Koumine, an
indole alkaloid, is a major bioactive component of Gelsemium elegans. Previous studies have demonstrated that
koumine has noticeable anti-inflammatory and
analgesic effects in inflammatory and
neuropathic pain (NP) models, but the mechanisms involved are not well understood. This study was designed to explore the
analgesic effect of
koumine on chronic constriction injury (CCI)-induced NP in rats and the underlying mechanisms, including astrocyte autophagy and apoptosis in the spinal cord.

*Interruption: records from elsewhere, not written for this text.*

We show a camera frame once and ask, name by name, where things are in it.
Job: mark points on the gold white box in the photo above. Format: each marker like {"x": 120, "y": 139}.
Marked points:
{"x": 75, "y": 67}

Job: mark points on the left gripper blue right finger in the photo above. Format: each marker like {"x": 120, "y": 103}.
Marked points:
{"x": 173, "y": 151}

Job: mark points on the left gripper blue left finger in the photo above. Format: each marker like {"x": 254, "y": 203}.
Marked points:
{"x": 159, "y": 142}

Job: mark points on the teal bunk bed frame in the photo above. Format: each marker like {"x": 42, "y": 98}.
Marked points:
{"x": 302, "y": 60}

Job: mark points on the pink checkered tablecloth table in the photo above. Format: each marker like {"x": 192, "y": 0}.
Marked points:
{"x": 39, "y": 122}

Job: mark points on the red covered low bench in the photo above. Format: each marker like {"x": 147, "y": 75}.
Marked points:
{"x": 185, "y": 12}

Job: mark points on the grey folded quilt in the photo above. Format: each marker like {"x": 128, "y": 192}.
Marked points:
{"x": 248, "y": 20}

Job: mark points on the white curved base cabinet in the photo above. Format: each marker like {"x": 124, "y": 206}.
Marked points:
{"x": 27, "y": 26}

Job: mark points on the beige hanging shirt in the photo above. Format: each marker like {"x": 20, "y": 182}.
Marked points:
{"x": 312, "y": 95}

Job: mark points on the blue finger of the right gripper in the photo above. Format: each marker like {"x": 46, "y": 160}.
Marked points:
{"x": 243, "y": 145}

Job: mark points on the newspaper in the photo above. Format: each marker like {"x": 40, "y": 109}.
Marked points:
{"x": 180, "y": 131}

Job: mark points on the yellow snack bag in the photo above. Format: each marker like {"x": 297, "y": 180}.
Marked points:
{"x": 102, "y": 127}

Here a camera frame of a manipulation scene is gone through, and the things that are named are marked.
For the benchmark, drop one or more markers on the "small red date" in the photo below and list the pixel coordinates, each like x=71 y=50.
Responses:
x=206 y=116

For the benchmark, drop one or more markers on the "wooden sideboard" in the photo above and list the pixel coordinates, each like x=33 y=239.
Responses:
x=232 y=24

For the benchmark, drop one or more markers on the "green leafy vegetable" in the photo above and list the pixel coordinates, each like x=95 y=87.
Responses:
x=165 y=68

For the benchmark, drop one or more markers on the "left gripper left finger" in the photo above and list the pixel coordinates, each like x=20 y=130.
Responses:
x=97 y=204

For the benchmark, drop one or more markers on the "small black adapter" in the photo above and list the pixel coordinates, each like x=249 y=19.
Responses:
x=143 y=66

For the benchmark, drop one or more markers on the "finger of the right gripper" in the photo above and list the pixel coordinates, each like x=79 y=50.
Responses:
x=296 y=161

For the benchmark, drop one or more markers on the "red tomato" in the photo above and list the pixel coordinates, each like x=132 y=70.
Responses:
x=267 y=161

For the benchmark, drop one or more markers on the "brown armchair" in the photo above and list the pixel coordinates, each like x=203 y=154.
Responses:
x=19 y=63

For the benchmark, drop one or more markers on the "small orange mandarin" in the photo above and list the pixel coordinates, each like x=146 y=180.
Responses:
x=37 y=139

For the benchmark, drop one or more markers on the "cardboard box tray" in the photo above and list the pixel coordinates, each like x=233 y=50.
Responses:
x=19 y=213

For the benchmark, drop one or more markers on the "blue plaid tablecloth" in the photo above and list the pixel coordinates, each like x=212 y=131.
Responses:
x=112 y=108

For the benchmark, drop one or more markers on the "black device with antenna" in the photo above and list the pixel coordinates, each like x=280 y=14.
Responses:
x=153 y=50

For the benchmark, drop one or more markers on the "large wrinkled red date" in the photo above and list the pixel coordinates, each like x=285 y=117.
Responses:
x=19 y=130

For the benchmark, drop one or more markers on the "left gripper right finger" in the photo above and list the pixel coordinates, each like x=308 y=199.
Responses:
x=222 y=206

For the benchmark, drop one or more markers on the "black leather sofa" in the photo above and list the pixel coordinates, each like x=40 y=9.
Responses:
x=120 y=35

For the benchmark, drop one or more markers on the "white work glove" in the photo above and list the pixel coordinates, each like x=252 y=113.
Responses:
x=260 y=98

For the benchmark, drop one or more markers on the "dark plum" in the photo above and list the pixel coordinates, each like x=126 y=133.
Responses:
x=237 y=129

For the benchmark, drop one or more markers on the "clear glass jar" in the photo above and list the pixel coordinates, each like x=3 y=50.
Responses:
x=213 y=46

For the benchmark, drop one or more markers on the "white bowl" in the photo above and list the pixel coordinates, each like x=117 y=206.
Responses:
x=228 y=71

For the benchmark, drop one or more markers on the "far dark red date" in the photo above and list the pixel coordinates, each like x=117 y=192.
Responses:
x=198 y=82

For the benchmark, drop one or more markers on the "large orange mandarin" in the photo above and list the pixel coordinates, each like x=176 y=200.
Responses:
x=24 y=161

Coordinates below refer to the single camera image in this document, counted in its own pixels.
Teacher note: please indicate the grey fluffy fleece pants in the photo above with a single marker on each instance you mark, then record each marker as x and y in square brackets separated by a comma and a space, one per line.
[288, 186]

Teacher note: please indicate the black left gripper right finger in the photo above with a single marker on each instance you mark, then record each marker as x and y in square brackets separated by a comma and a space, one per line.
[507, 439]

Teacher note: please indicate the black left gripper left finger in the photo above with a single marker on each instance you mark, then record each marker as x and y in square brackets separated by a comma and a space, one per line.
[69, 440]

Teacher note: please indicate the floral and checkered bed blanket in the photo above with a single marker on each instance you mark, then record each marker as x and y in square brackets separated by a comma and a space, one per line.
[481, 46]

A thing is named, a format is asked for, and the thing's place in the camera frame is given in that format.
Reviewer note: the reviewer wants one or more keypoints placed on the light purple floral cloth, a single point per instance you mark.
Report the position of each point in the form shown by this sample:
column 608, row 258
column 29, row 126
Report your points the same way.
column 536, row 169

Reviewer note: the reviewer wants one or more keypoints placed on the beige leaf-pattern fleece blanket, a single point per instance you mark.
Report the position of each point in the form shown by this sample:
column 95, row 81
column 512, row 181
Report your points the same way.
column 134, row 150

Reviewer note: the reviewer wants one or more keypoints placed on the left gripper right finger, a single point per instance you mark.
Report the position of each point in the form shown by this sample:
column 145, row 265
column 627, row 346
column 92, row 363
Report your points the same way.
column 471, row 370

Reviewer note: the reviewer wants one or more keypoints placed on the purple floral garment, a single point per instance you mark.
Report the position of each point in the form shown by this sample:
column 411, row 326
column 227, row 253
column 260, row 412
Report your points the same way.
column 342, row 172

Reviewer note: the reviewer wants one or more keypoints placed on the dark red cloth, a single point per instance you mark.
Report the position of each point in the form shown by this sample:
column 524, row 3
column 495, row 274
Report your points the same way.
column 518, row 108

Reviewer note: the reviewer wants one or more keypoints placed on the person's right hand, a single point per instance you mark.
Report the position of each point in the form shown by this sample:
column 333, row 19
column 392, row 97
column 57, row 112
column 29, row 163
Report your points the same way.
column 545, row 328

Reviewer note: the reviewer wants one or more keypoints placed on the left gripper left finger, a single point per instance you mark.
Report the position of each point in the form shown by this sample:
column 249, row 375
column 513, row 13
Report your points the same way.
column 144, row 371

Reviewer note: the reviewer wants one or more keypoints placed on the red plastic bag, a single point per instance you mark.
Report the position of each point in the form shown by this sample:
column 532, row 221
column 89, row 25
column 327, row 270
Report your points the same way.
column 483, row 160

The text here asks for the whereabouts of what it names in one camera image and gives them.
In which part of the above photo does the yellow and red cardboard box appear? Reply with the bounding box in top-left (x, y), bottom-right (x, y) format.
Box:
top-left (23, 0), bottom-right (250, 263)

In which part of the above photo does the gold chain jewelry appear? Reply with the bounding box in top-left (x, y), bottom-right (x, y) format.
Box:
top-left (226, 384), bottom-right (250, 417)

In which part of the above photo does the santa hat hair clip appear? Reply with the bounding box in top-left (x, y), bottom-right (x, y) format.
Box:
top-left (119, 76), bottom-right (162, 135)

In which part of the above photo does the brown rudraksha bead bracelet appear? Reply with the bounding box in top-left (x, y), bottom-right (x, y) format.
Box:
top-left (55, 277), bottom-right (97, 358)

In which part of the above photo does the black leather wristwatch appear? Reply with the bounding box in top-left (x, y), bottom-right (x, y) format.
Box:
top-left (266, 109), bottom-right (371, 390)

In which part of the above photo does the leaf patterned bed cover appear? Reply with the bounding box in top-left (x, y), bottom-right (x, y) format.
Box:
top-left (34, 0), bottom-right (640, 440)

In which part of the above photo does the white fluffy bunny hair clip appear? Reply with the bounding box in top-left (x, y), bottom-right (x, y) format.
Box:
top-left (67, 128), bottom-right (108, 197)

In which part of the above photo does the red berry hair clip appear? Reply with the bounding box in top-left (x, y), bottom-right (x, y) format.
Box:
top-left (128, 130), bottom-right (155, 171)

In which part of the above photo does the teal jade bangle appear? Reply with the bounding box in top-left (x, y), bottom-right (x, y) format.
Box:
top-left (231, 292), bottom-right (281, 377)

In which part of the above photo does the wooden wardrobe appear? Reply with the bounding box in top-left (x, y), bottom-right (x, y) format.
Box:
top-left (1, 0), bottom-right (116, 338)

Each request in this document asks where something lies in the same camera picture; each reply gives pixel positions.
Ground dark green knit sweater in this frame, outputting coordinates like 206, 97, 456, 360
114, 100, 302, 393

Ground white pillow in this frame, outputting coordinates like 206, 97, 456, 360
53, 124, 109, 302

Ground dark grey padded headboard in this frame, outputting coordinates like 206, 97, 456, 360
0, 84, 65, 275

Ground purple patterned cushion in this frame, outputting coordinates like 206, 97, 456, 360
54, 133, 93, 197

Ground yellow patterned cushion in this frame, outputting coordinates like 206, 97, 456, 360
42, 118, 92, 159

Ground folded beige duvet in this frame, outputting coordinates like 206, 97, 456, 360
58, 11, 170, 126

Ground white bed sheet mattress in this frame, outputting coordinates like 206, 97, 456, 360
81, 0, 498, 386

Rats with CCI-induced NP were used to evaluate the
analgesic and anti-inflammatory effects of
koumine.
Lipopolysaccharide (LPS)-induced
inflammation in rat primary astrocytes was also used to evaluate the anti-inflammatory effect of
koumine. We found that repeated treatment with
koumine significantly reduced and inhibited CCI-evoked astrocyte activation as well as the levels of pro-inflammatory
cytokines. Meanwhile, we found that
koumine promoted autophagy in the spinal cord of CCI rats, as reflected by decreases in the LC3-II/I ratio and P62 expression. Double immunofluorescence staining showed a high level of colocalization between LC3 and GFAP-positive glia cells, which could be decreased by
koumine.
Intrathecal injection of an autophagy inhibitor (
chloroquine) reversed the
analgesic effect of
koumine, as well as the inhibitory effect of
koumine on astrocyte activation in the spinal cord. In addition, TUNEL staining suggested that CCI-induced apoptosis was inhibited by
koumine, and this inhibition could be abolished by
chloroquine. Western blot analysis revealed that
koumine significantly increased the level of Bcl-xl while inhibiting Bax expression and decreasing cleaved
caspase-3. In addition, we found that
koumine could decrease astrocyte-mediated
neuroinflammation and enhance autophagy in primary cultured astrocytes. These results suggest that the
analgesic effects of
koumine on CCI-induced NP may involve inhibition of astrocyte activation and pro-inflammatory
cytokine release, which may relate to the promotion of astrocyte autophagy and the inhibition for apoptosis in the spinal cord.